Copy all the data exactly, except the pictures.
━━━ Data section
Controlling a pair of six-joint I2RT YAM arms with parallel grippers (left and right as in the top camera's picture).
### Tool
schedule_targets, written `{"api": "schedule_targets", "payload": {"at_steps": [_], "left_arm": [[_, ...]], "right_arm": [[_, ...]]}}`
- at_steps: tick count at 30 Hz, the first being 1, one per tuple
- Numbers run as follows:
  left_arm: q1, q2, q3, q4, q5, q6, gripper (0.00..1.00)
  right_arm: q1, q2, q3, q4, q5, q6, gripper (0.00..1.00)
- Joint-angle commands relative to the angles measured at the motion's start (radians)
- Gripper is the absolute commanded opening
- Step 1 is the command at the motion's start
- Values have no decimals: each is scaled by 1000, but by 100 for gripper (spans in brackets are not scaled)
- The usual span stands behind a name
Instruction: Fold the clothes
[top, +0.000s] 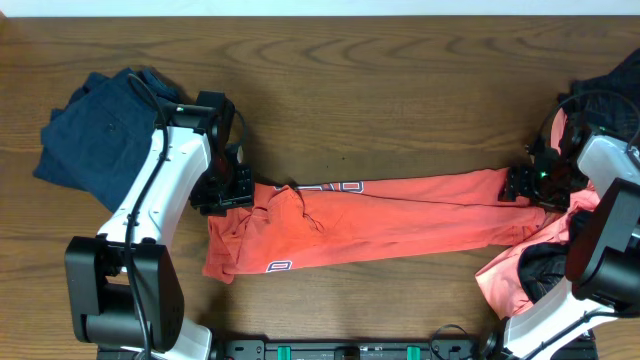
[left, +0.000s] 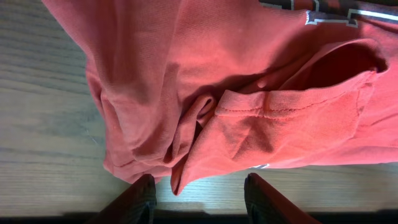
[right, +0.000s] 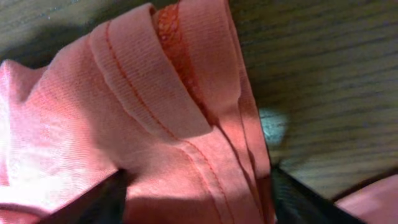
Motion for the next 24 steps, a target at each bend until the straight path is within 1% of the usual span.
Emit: {"api": "schedule_targets", "payload": {"at_steps": [1,3,4,7,10,13,16,19,24], "left_arm": [[5,5,-4,-3,-6,-6,49],[5,5,-4,2,-6,-6,49],[5,5,-4,5,-6,-6,51],[5,5,-4,13,-6,-6,52],[5,5,-4,23,-6,-6,52],[5,5,-4,25,-6,-6,52],[5,5,-4,26,-6,-6,52],[5,5,-4,27,-6,-6,52],[5,5,-4,27,-6,-6,52]], "right_arm": [[-3,31,-43,17,-57,-11,46],[-3,31,-41,26,-82,-11,18],[-3,31,-37,29,-89,-11,1],[-5,30,-8,29,-89,-11,1],[-15,30,73,-3,-36,13,1],[-27,29,196,-82,3,39,1],[-23,29,312,-188,3,38,1],[10,29,374,-283,2,37,1],[111,29,381,-376,-38,40,1]]}}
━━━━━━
- Final answer
Controlling a pair of six-joint I2RT YAM arms with parallel grippers (left and right as in the top camera's picture).
### Tool
schedule_targets, written `{"api": "schedule_targets", "payload": {"at_steps": [_], "left_arm": [[_, ...]], "right_arm": [[_, ...]]}}`
- at_steps: tick count at 30 Hz, the first being 1, one per tuple
- Numbers run as follows:
  left_arm: q1, q2, q3, q4, q5, q6, gripper (0.00..1.00)
  right_arm: q1, q2, q3, q4, q5, q6, gripper (0.00..1.00)
- Joint-angle commands relative to the angles measured at the motion's start (radians)
- Gripper is the absolute commanded opening
- Step 1 is the command at the motion's start
- Values have no decimals: each is scaled by 1000, but by 100 for gripper (spans in brackets are not scaled)
- The usual span stands behind a name
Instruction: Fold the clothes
[top, +0.000s] 
[left, +0.000s] 
[right, +0.000s] 
Motion for the next 24 steps, a target at each bend until the straight path is within 1% of the usual span.
Emit: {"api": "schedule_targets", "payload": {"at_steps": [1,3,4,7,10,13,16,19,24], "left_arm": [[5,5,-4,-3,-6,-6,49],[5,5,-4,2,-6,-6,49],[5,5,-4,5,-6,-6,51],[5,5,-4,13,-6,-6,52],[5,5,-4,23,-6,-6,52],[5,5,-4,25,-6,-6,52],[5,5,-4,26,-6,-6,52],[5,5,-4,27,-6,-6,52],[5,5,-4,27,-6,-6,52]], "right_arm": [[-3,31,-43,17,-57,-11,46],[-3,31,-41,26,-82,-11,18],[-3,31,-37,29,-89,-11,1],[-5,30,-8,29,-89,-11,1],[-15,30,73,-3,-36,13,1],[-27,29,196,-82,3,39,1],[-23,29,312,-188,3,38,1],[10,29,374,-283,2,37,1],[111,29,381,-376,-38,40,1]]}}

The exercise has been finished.